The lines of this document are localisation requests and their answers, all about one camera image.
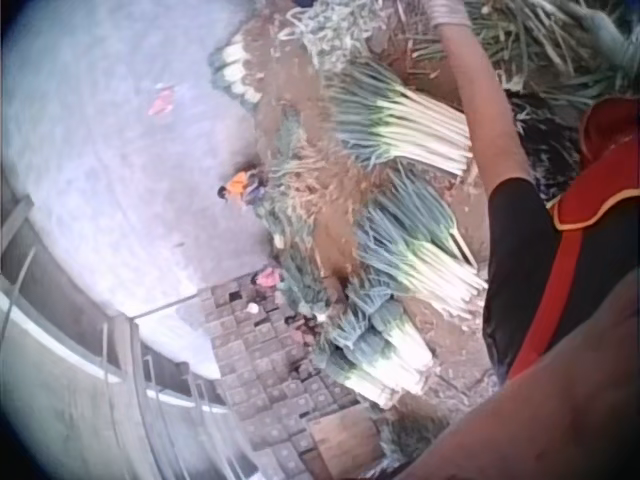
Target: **red apron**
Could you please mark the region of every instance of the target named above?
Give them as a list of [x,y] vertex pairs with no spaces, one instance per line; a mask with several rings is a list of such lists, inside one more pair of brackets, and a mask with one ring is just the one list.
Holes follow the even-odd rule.
[[569,298],[584,231],[616,203],[640,197],[638,109],[636,99],[609,98],[585,115],[580,126],[584,171],[549,207],[562,238],[509,380],[533,365],[549,347]]

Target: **glove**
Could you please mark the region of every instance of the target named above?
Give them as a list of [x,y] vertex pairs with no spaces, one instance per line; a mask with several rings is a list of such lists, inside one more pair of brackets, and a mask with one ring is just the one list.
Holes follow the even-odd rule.
[[432,30],[438,25],[464,25],[471,27],[471,20],[467,15],[463,0],[422,0],[429,25]]

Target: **person in orange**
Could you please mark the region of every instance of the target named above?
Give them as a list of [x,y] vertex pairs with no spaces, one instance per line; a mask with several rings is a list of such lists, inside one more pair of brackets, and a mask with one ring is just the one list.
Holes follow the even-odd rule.
[[264,194],[264,185],[256,169],[236,173],[226,185],[218,189],[222,200],[236,199],[245,205],[253,205]]

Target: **ground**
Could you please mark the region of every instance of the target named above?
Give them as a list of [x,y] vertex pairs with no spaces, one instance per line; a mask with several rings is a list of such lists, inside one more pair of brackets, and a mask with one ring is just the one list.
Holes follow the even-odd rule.
[[[276,39],[277,32],[287,24],[283,13],[291,8],[291,4],[273,2],[271,8],[269,14],[255,21],[252,30],[262,38],[261,42],[254,43],[255,55],[267,59],[264,60],[265,77],[262,79],[265,96],[255,114],[259,154],[268,165],[274,152],[281,107],[287,104],[299,110],[309,143],[326,150],[326,166],[319,183],[331,191],[315,220],[314,257],[324,275],[346,278],[358,269],[354,256],[353,218],[370,193],[372,183],[376,182],[371,182],[368,174],[354,166],[348,155],[336,148],[335,142],[327,140],[333,138],[327,128],[327,107],[310,59],[297,41]],[[392,33],[382,33],[381,38],[375,39],[378,47],[385,46],[379,58],[391,65],[409,85],[456,105],[458,97],[452,87],[454,82],[443,65],[407,61],[406,41],[402,36],[406,28],[412,27],[397,19],[391,21]],[[455,183],[426,174],[451,205],[462,236],[481,270],[486,271],[489,253],[486,197],[474,167]],[[437,367],[427,381],[424,394],[420,397],[405,395],[398,407],[425,411],[430,410],[431,405],[450,418],[457,418],[497,388],[481,336],[482,299],[479,299],[475,318],[465,323],[444,319],[415,299],[405,303],[434,351]]]

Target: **pink cloth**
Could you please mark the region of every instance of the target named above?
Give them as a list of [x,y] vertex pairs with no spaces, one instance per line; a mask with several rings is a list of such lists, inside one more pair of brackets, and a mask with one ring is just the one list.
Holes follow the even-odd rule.
[[275,287],[280,283],[280,272],[275,268],[266,268],[258,275],[256,283],[264,288]]

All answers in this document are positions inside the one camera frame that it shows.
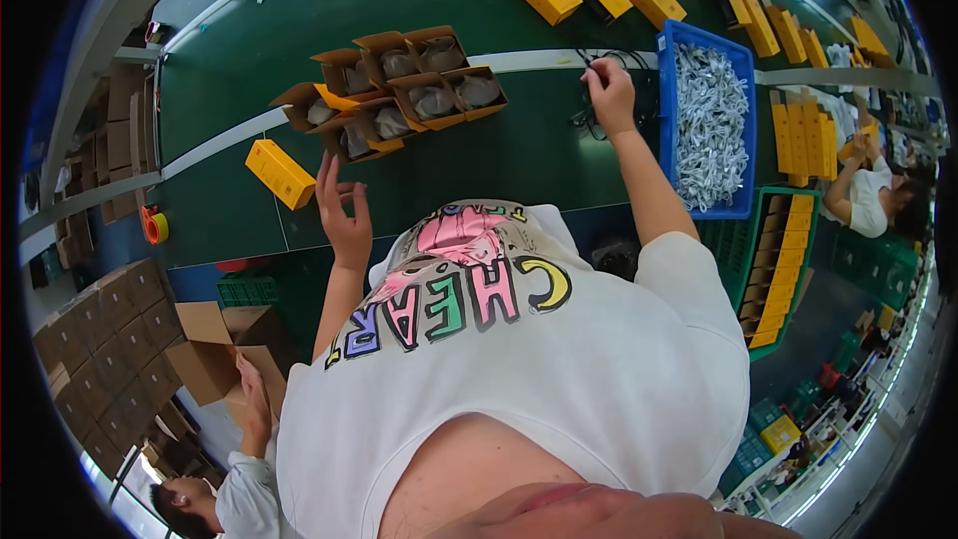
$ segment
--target person
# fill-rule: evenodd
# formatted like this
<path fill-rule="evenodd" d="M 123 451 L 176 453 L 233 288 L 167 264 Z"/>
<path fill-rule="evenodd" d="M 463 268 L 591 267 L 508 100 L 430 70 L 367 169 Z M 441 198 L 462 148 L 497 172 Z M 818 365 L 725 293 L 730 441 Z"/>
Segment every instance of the person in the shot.
<path fill-rule="evenodd" d="M 795 536 L 703 499 L 745 426 L 748 351 L 636 130 L 629 75 L 597 59 L 582 80 L 643 245 L 634 282 L 581 260 L 555 207 L 482 199 L 401 234 L 364 297 L 367 189 L 324 156 L 316 199 L 334 262 L 277 440 L 298 533 Z"/>
<path fill-rule="evenodd" d="M 269 398 L 256 366 L 237 353 L 246 397 L 242 441 L 229 456 L 230 472 L 217 495 L 202 479 L 180 477 L 150 486 L 153 509 L 184 539 L 280 539 L 295 536 L 281 515 L 272 469 L 265 460 L 272 437 Z"/>
<path fill-rule="evenodd" d="M 821 182 L 822 214 L 865 237 L 878 237 L 894 220 L 895 233 L 921 240 L 928 227 L 928 186 L 907 175 L 894 175 L 876 142 L 863 134 L 852 140 L 852 156 L 838 178 Z M 865 160 L 872 169 L 860 168 Z"/>

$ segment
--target wrapped item
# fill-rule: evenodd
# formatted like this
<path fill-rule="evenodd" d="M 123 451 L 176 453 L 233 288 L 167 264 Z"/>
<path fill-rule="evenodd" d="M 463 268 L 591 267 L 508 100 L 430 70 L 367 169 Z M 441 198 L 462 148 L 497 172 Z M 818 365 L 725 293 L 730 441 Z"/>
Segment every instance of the wrapped item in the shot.
<path fill-rule="evenodd" d="M 350 96 L 361 94 L 364 91 L 374 90 L 373 84 L 369 81 L 366 74 L 366 64 L 357 61 L 355 67 L 344 66 L 343 74 L 346 76 L 346 93 Z"/>
<path fill-rule="evenodd" d="M 423 86 L 409 90 L 409 99 L 423 121 L 455 113 L 456 100 L 447 88 Z"/>
<path fill-rule="evenodd" d="M 440 36 L 425 40 L 423 49 L 423 62 L 427 71 L 436 71 L 437 73 L 451 71 L 459 68 L 466 60 L 466 55 L 462 54 L 459 47 L 456 46 L 456 39 L 452 36 Z"/>
<path fill-rule="evenodd" d="M 347 123 L 343 126 L 343 135 L 339 139 L 339 144 L 352 160 L 358 159 L 370 152 L 369 144 L 366 143 L 366 137 L 362 133 L 362 128 L 355 123 Z"/>
<path fill-rule="evenodd" d="M 401 48 L 388 50 L 379 57 L 386 79 L 395 79 L 403 75 L 412 75 L 416 72 L 416 64 L 409 52 Z"/>
<path fill-rule="evenodd" d="M 313 125 L 322 125 L 332 119 L 336 113 L 335 109 L 330 109 L 326 101 L 320 98 L 309 107 L 309 110 L 305 114 L 305 119 Z"/>
<path fill-rule="evenodd" d="M 466 75 L 456 86 L 456 95 L 470 111 L 485 107 L 495 101 L 501 93 L 499 84 L 495 80 L 474 75 Z"/>
<path fill-rule="evenodd" d="M 406 124 L 406 117 L 396 107 L 379 109 L 376 114 L 376 133 L 379 138 L 394 139 L 405 136 L 412 130 Z"/>

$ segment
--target man
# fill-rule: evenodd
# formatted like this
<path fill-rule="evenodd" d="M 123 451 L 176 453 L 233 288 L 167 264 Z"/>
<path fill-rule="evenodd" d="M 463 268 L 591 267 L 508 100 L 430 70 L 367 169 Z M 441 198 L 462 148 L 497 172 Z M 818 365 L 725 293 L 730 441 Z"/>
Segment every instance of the man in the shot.
<path fill-rule="evenodd" d="M 838 179 L 821 183 L 822 214 L 839 221 L 865 237 L 878 237 L 894 220 L 895 233 L 921 240 L 928 226 L 928 186 L 906 175 L 893 175 L 879 147 L 866 136 L 856 135 L 852 157 Z M 861 167 L 865 159 L 872 170 Z"/>
<path fill-rule="evenodd" d="M 230 472 L 219 495 L 202 479 L 181 477 L 150 487 L 156 512 L 184 539 L 279 539 L 288 525 L 281 516 L 276 482 L 264 460 L 272 433 L 269 398 L 259 371 L 243 354 L 237 368 L 246 396 L 246 418 L 240 422 L 242 442 L 229 457 Z"/>

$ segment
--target dark hair
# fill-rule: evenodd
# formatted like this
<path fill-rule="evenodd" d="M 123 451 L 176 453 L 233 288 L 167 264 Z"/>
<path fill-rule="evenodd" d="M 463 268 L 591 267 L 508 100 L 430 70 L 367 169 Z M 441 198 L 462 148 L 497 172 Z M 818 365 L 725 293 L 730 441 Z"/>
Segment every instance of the dark hair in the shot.
<path fill-rule="evenodd" d="M 909 179 L 896 192 L 909 194 L 911 198 L 895 215 L 895 233 L 909 240 L 924 240 L 931 218 L 928 185 L 921 180 Z"/>
<path fill-rule="evenodd" d="M 202 516 L 174 506 L 176 494 L 162 485 L 150 485 L 150 500 L 156 513 L 183 539 L 216 539 Z"/>

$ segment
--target white t-shirt
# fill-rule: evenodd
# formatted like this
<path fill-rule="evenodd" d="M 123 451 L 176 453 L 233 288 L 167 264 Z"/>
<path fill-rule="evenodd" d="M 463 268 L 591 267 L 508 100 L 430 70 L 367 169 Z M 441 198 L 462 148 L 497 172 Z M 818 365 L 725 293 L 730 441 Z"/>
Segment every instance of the white t-shirt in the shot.
<path fill-rule="evenodd" d="M 413 454 L 485 413 L 587 482 L 708 497 L 748 408 L 748 352 L 712 254 L 685 234 L 635 283 L 593 270 L 515 203 L 443 207 L 315 364 L 289 373 L 283 511 L 317 537 L 375 538 Z"/>
<path fill-rule="evenodd" d="M 226 539 L 297 537 L 281 514 L 269 462 L 230 452 L 230 472 L 217 491 L 217 519 Z"/>
<path fill-rule="evenodd" d="M 823 195 L 828 191 L 822 186 Z M 878 237 L 888 229 L 888 217 L 881 208 L 879 192 L 882 187 L 892 186 L 892 171 L 884 157 L 878 157 L 872 170 L 858 169 L 845 191 L 845 199 L 852 203 L 852 219 L 849 227 L 865 237 Z M 838 221 L 828 209 L 822 209 L 822 214 L 830 221 Z"/>

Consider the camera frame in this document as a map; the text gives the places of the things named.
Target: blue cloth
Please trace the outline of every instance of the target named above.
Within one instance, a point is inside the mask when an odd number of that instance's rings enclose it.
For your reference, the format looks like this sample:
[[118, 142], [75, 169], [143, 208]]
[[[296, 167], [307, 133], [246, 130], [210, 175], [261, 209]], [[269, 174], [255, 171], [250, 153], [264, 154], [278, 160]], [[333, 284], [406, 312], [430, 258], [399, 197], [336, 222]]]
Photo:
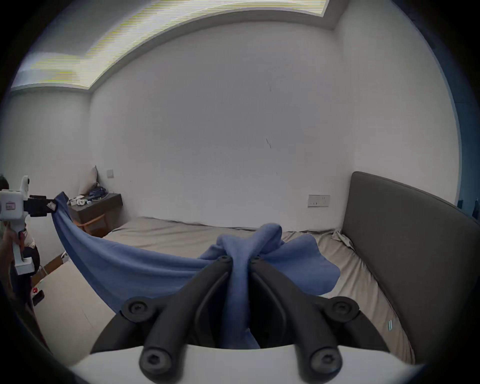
- - - -
▸ ABOUT THIS EXERCISE:
Only the number is needed here: how many lines of the listing include "that"?

▸ RESULT FOR THIS EXERCISE:
2